Here’s a resume power statement:

“Customer-centric, down-to-earth Regional Sales Manager with proven success in building high-performance teams that consistently exceed revenue expectations.”

Which is more compelling? (See, Captain Obvious? There’s still a place in our hearts for you.) Power statements allow us to get right down to business by immediately engaging the reader with relevant information.

You have limited space on your resume, so use your words wisely.

(I’m coming for you, too, statement about references being available. You’re useless!)

Instead of stating the obvious, add some surprise and intrigue by describing who you are and what you bring to the table. The first line of your resume should boldly draw in the reader by quickly demonstrating how you will add value in the role for which they’re recruiting.

Let’s pick apart our power statement example:

►Strong adjectives (“customer-centric, down-to-earth”) tell you this person is focused on customers and able to behave in a manner that resonates with people.

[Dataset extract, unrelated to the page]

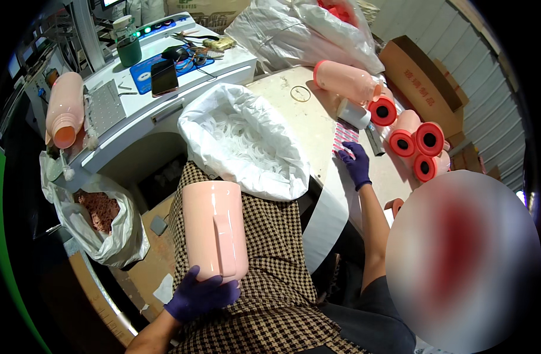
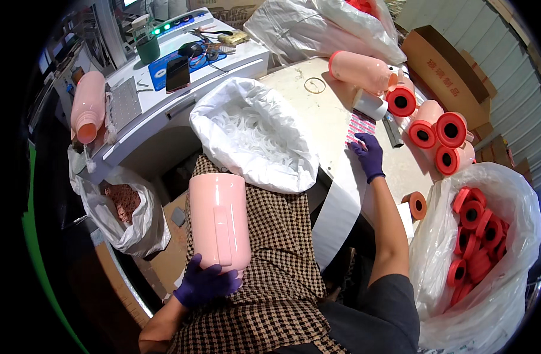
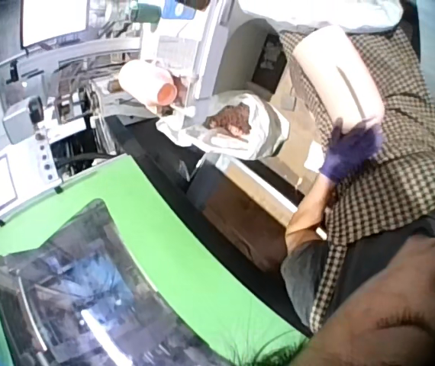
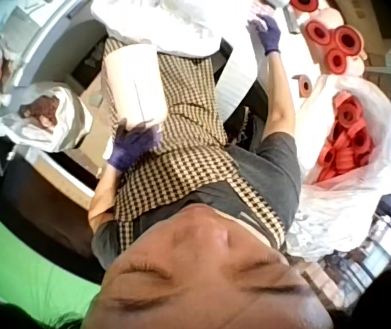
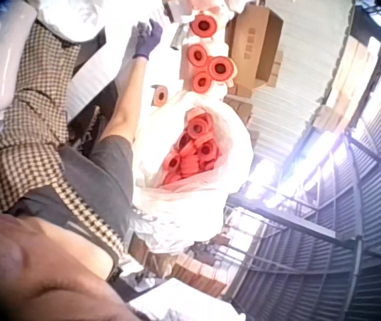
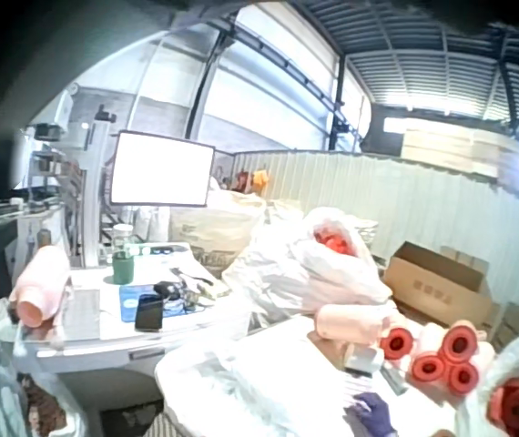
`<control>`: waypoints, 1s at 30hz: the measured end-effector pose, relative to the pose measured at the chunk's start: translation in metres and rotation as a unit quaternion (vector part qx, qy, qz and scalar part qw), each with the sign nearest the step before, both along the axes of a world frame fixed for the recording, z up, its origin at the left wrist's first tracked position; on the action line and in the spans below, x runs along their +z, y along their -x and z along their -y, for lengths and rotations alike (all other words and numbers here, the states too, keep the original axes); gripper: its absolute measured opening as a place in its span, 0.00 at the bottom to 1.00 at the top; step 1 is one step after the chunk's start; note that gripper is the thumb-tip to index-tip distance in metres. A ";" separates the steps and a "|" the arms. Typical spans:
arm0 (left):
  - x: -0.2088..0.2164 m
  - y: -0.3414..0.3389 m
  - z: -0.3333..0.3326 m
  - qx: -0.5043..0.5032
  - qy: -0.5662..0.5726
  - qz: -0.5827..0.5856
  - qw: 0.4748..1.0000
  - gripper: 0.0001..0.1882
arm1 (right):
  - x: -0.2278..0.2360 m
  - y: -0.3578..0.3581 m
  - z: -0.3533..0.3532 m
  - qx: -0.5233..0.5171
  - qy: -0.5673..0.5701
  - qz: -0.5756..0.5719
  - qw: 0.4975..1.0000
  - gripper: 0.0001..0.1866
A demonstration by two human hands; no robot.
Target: The person sits at a workbench and repeatedly assembles pink plastic containers by inserting a red circular insert into the opening and screwing on a red lid. The person handles the containers one at a time, places the finished units aside, and continues the cycle.
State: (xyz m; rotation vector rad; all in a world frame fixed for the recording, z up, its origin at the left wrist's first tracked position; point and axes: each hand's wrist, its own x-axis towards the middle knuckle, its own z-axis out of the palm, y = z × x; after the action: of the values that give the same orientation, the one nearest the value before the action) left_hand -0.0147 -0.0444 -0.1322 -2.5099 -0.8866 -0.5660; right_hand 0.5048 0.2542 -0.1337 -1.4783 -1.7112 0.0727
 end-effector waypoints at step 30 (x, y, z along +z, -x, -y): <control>0.027 -0.003 0.010 -0.007 0.156 0.033 0.987 0.21 | 0.104 0.311 0.090 0.386 0.278 -0.089 0.875 0.13</control>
State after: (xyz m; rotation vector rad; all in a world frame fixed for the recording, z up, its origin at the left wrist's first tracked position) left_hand -0.0117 -0.0543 -0.1054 -2.7912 -1.0541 -0.5537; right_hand 0.1941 0.1639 -0.0302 -1.0016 -2.1176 1.1736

►“Regional Sales Manager” is presumably the title of the job description.

►The rest of the statement tells us that this person has continuously built teams that surpass expectations, which sounds like it is important to the role.

How to create a great statement for yourself:

►Ask your colleagues and friends how they would describe you in the workplace. What adjectives do they use? Lead in with the good ones.

►This one is easy. Just insert the title of the job description.

  • If you don’t have experience in the job you’re applying for, you can instead choose a functional noun that would describe the person in the job (leader, manager, professional, etc.).

►Highlight the keywords in the job description. Do any keywords or themes appear more than once? Mention them in your power statement to quickly say to the recruiter, “I’m the one!”

A few more examples of good power statements:

►Board-certified Nurse Practitioner with 15+ years’ success ensuring outstanding patient experiences through effective collaboration and leadership in constantly evolving healthcare landscapes.

►Collaborative, mission-driven communications partner with repeated success orchestrating strategies and tactics to promote global reproductive health & international development.

►Emotionally intelligent, resourceful, and creative sales professional inspired by moments of genuine connection with customers.

►Ambitious, goal-oriented Scrum Master with success uniting teams and orchestrating timely software releases in ambiguous start-up environments.

Resume Tips: Ditch the obvious for the interesting!

It’s not hard to write a good power statement, and you don’t have to do it in a vacuum. Reach out to friends, get their input, and instantly boost your chances of getting in front of a hiring manager by making this one small change.